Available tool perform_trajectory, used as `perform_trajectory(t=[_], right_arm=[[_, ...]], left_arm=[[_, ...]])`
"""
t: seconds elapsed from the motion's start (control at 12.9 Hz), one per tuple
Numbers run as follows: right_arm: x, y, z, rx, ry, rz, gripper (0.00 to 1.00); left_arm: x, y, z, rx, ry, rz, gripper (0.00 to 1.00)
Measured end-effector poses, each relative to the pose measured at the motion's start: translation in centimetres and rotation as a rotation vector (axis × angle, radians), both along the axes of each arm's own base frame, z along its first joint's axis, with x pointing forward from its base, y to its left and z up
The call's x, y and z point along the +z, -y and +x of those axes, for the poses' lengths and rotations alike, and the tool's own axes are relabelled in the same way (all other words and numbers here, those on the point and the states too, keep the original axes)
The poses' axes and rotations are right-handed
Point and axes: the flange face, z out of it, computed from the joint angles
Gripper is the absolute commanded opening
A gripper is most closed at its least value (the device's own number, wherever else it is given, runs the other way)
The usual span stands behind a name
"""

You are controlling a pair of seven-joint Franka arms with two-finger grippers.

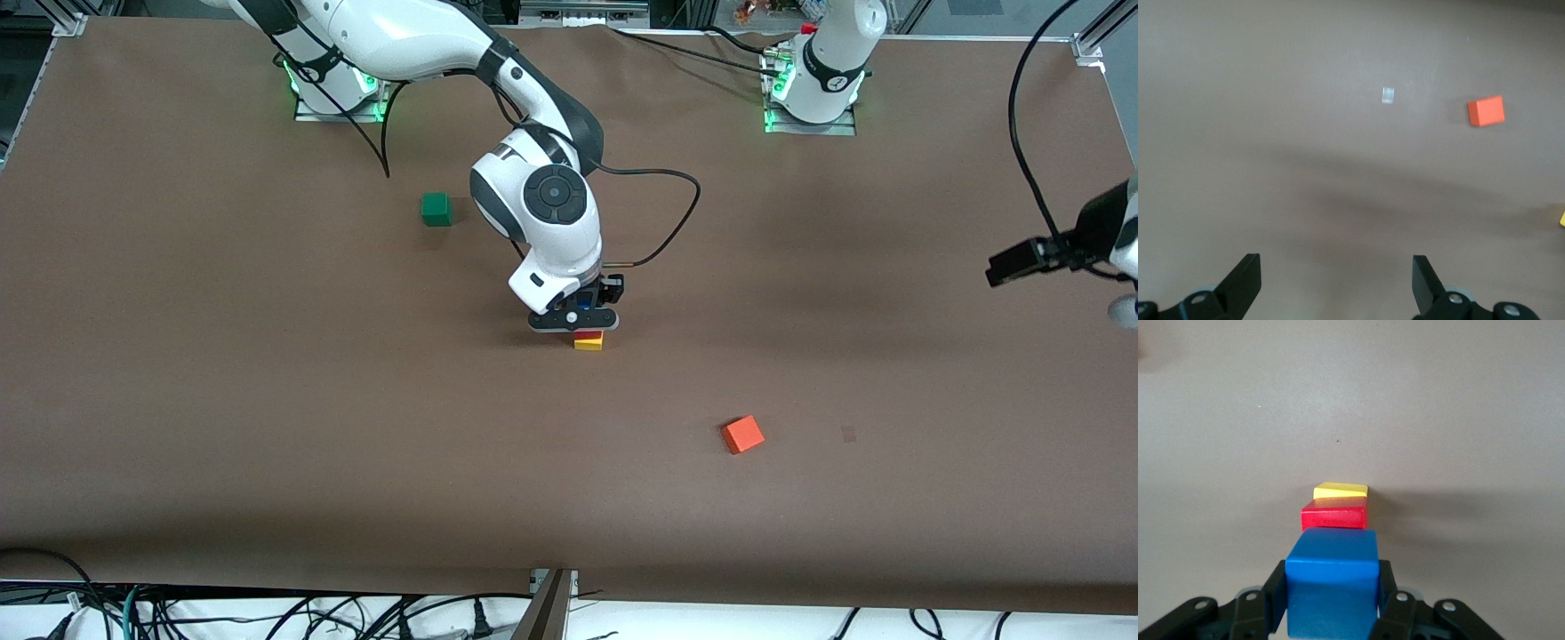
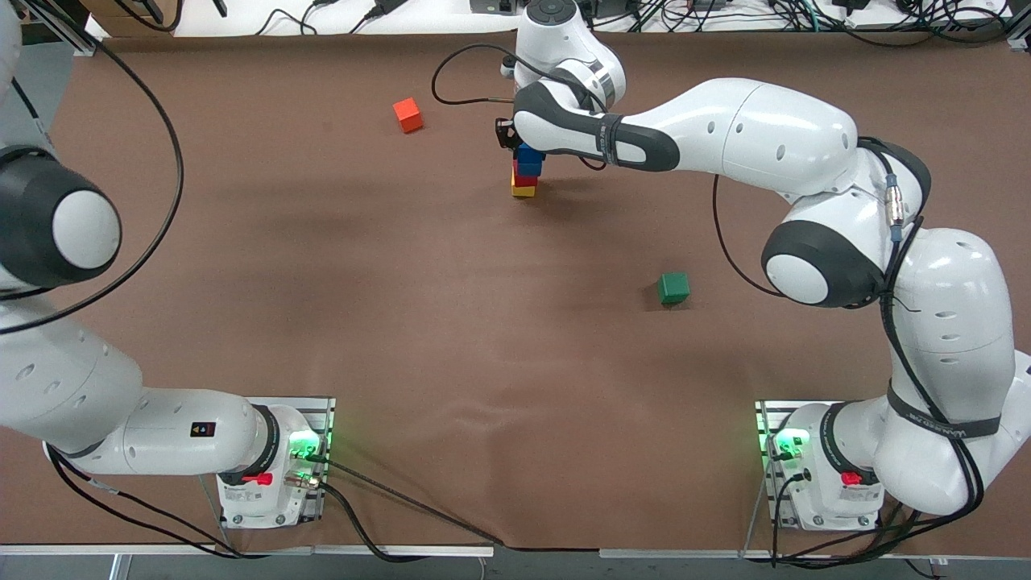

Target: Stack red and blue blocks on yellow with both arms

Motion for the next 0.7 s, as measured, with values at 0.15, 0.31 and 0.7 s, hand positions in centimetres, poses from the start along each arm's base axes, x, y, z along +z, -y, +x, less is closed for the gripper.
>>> perform_trajectory(t=[0.15, 0.31, 0.7], right_arm=[[0.1, -0.1, 0.1, 0.003, 0.013, 0.005, 0.36], [0.0, -0.2, 0.3, 0.005, 0.029, 0.012, 0.36], [-0.4, -0.4, 0.3, 0.01, 0.044, 0.019, 0.36]], left_arm=[[0.0, -1.2, -1.3, 0.007, -0.007, -0.026, 1.0], [-0.5, -2.3, -1.5, 0.002, -0.014, -0.035, 1.0], [-1.2, -1.1, -1.2, -0.023, -0.021, -0.038, 1.0]])
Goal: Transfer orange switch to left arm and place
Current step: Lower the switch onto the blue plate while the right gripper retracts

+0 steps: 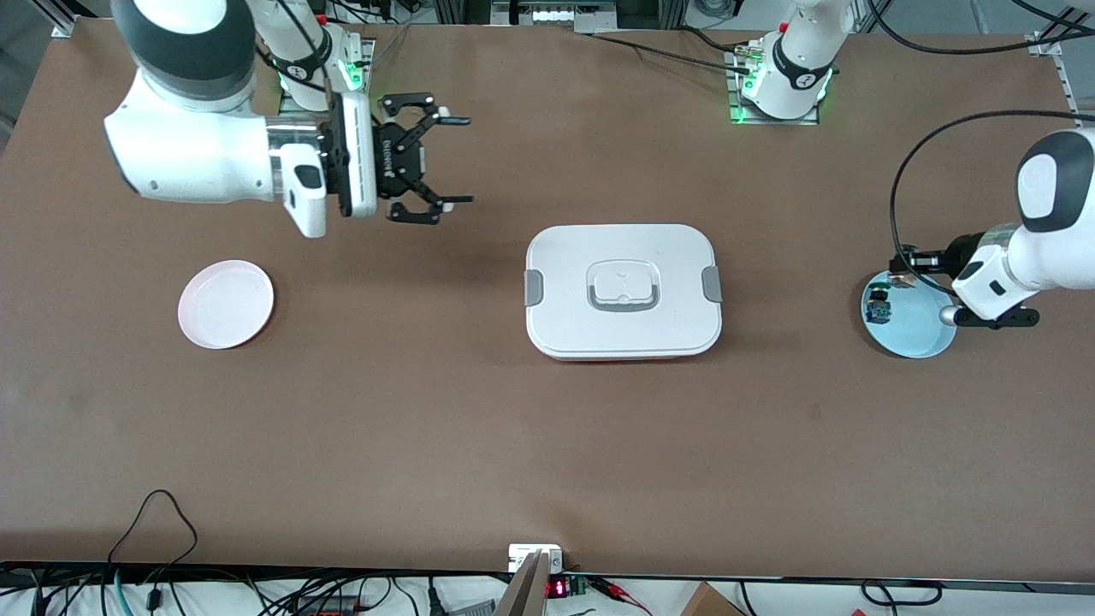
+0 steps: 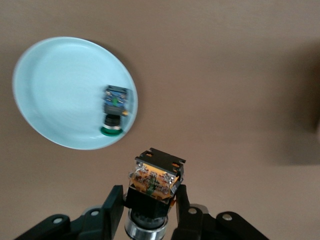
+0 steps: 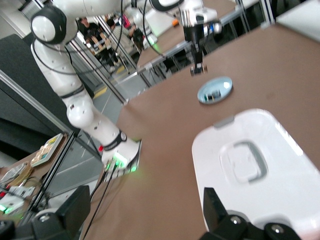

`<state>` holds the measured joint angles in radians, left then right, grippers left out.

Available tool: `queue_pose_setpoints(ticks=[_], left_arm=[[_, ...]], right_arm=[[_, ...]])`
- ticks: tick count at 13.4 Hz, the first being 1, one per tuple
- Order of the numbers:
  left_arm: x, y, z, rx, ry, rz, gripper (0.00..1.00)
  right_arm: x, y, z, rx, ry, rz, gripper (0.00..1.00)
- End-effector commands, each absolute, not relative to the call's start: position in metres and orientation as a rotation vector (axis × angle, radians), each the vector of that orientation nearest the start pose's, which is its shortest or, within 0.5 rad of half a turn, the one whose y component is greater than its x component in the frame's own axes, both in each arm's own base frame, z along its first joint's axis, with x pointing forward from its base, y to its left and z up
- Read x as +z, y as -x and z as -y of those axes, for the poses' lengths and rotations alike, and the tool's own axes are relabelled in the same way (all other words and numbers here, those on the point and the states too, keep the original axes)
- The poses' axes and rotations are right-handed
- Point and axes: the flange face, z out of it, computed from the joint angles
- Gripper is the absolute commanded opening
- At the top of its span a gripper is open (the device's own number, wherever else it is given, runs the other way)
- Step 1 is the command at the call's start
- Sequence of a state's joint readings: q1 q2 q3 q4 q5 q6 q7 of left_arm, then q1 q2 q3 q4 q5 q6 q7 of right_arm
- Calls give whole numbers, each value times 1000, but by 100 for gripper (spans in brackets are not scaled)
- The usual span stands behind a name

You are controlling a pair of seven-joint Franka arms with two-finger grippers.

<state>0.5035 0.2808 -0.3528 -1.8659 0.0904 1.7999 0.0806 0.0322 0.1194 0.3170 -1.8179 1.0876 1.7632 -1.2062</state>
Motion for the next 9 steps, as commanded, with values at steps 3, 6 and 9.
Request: queue_pose_setpoints(ticks=[3, 6, 9], left_arm=[[284, -559, -146, 380, 3046, -70, 0], [241, -558, -166, 355, 3014, -107, 0], [222, -554, -181, 349, 3001, -123, 0]], right_arm=[[495, -535, -210, -14, 2046, 971, 100], [492, -541, -194, 178, 2374, 682, 100], [482, -547, -173, 277, 2632, 468, 100]])
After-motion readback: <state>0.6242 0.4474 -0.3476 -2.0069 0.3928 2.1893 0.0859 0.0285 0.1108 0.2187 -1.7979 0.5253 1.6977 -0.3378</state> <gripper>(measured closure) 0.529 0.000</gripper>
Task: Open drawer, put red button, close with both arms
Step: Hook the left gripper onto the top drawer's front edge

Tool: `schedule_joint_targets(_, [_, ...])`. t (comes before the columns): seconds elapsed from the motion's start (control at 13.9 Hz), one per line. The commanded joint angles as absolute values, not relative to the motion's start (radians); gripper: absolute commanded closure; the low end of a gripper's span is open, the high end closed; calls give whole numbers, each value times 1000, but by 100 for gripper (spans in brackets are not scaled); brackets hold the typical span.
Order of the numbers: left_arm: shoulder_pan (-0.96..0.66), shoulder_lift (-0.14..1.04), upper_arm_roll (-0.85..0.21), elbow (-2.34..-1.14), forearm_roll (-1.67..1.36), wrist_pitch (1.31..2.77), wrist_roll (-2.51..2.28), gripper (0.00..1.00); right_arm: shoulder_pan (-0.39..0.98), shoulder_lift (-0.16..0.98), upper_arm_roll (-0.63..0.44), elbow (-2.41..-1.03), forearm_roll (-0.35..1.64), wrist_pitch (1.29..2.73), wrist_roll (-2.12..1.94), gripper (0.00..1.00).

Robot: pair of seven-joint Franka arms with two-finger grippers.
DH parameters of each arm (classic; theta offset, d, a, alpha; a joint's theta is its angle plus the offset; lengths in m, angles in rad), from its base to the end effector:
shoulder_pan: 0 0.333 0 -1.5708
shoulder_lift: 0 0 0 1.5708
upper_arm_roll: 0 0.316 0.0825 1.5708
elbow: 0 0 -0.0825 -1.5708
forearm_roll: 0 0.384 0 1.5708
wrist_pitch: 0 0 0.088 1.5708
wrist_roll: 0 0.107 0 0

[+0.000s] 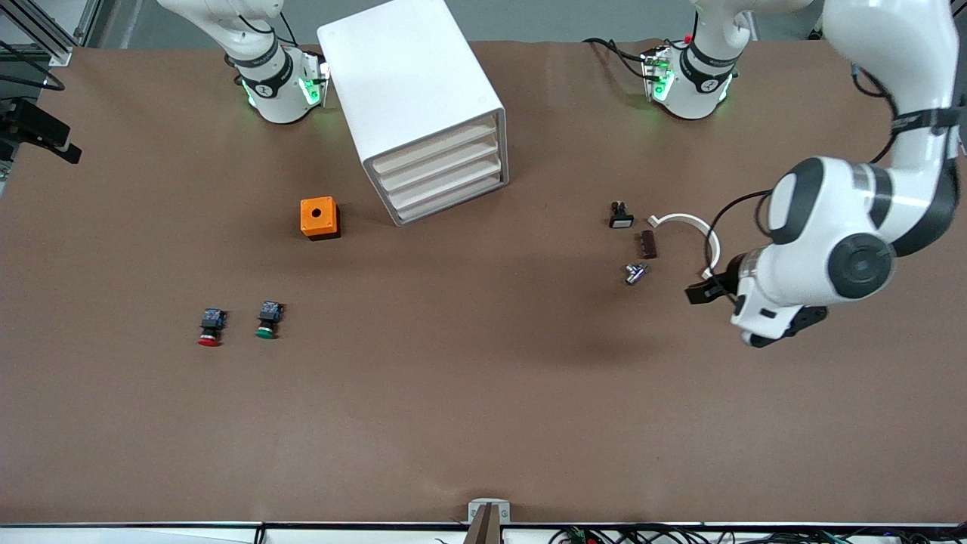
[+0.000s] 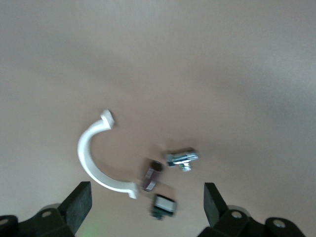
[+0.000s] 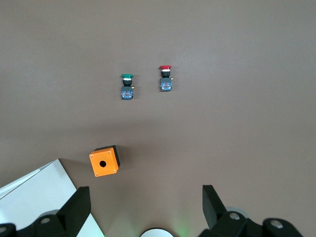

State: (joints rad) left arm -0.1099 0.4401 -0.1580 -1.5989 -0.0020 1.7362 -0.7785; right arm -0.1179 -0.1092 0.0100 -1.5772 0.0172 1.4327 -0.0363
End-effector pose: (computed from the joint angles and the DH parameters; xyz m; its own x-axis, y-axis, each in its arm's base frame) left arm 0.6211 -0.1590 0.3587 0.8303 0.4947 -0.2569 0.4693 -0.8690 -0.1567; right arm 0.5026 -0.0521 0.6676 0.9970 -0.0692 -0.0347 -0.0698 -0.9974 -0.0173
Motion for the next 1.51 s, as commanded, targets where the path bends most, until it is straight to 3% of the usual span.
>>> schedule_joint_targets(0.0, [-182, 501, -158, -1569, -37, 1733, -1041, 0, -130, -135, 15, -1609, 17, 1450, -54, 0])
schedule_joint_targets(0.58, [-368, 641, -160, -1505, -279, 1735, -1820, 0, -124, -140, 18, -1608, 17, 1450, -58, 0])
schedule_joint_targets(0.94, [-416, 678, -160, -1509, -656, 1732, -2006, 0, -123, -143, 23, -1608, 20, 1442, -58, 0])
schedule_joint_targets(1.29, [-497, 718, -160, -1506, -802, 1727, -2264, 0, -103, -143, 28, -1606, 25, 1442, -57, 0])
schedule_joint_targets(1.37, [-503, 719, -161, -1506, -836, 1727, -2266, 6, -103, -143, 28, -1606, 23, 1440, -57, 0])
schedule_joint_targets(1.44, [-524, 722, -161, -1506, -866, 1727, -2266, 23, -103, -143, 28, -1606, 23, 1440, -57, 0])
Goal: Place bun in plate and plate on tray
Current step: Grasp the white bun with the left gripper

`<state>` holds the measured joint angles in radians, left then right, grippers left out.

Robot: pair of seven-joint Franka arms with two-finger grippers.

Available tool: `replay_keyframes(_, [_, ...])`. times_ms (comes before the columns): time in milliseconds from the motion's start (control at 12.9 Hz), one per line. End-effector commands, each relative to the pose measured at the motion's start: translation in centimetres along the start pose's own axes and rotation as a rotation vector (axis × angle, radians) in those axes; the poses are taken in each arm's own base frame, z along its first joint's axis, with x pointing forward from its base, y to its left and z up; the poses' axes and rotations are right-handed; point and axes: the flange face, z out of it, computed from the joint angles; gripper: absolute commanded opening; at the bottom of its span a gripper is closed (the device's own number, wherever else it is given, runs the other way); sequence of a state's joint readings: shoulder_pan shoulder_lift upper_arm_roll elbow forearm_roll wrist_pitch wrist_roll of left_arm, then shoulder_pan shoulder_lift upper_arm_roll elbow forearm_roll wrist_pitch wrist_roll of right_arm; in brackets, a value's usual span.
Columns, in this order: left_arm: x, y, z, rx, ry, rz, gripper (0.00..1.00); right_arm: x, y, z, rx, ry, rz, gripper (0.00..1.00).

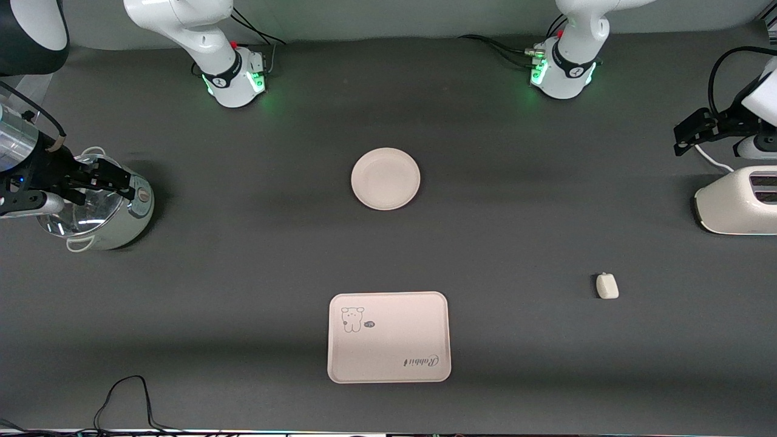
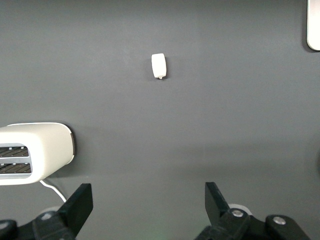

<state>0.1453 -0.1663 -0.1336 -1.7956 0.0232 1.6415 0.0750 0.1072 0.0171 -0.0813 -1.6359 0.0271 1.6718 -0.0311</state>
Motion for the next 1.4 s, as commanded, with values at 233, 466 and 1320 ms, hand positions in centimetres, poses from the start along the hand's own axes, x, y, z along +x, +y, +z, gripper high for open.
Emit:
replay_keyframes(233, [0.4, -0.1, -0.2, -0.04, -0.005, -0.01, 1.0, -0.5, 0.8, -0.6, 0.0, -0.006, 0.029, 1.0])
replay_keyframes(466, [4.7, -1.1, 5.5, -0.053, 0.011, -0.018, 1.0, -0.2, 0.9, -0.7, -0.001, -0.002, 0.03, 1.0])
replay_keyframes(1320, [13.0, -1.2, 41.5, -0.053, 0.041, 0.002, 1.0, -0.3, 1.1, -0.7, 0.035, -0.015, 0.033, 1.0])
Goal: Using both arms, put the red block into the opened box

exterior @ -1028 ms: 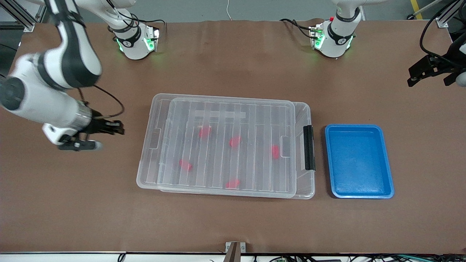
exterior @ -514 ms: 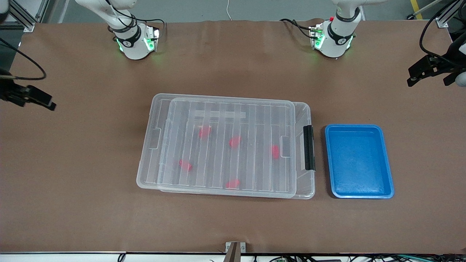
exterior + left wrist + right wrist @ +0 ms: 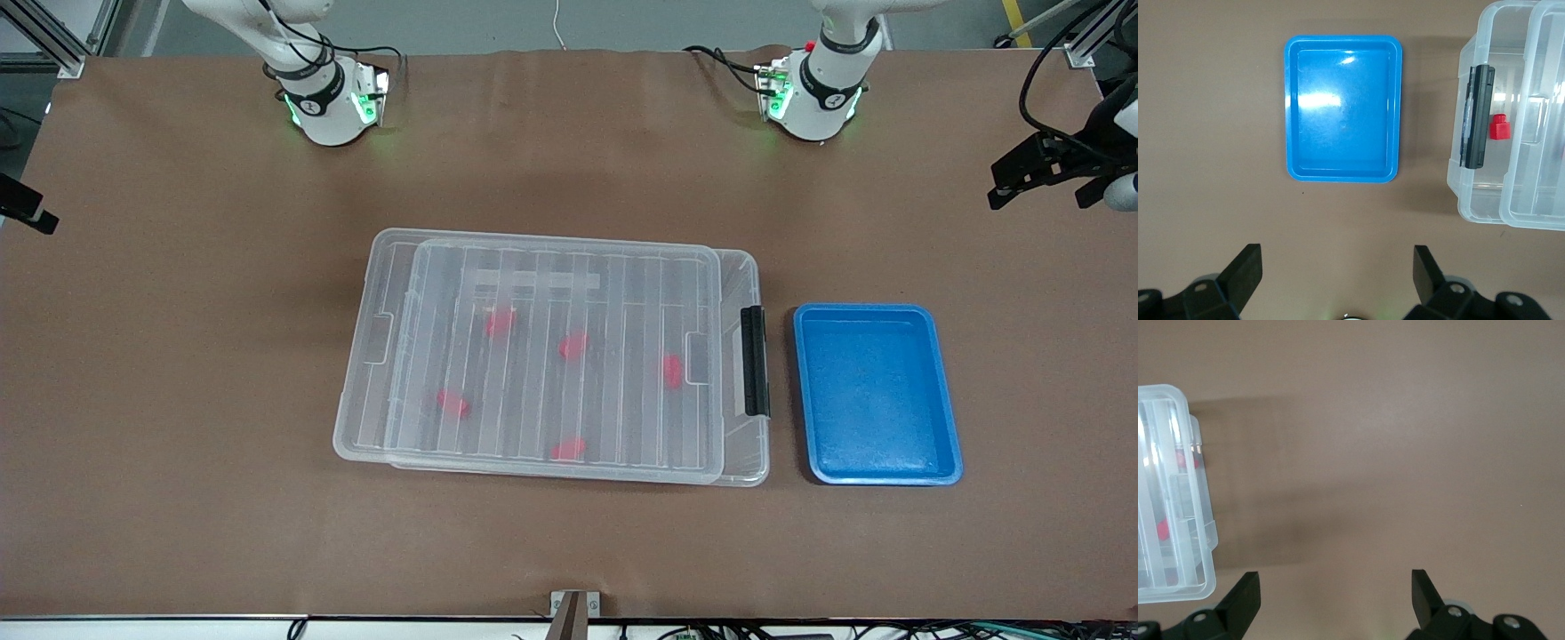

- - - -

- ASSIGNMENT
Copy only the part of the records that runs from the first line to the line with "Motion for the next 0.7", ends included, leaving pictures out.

- FINISHED EXERCISE
Available tool perform_trajectory, used as `perform_trajectory(t=[_], right_arm=[[_, ...]], left_arm=[[_, ...]])`
"""
t: seconds elapsed from the motion's start (control at 12.9 Hz), one per tuple
Numbers run as follows: right_arm: x, y, z, rx, ry, rz, gripper (0.00 to 1.00); left_arm: x, y, z, rx, ry, rz, gripper (0.00 to 1.00)
Measured end-effector poses, each relative to the pose measured at the motion's start: translation in centimetres and rotation as a rotation vector (axis × angle, radians), both along the axes of each arm's own base frame, z along its first joint's axis, with x pointing forward from its base, y to its left and z up
The call's x, y and z point along the +z, -y and +x of those axes, for the poses' lengths and rotations alike, and the tool's own axes are relabelled in the same way (all other words and numbers here, those on the point and the states too, keep the original axes)
The poses' axes and rotations are right-handed
Point and axes: the flange face, z out of it, computed from the joint angles
Gripper is the absolute commanded opening
A gripper is most closed at its least value (the device's own number, wherever else it is given, runs the other way)
The usual span stands behind a name
"""

You are controlling a pair of seven-joint Franka arms with two-finger grippers.


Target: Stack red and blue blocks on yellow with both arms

Motion for the next 0.7 s, as measured, with values at 0.15, 0.31 and 0.7 s, hand positions in centimetres, poses from the start along each arm's base axes, x, y, z along +z, -y, +x, less is closed for the gripper.

Nothing more belongs to the answer.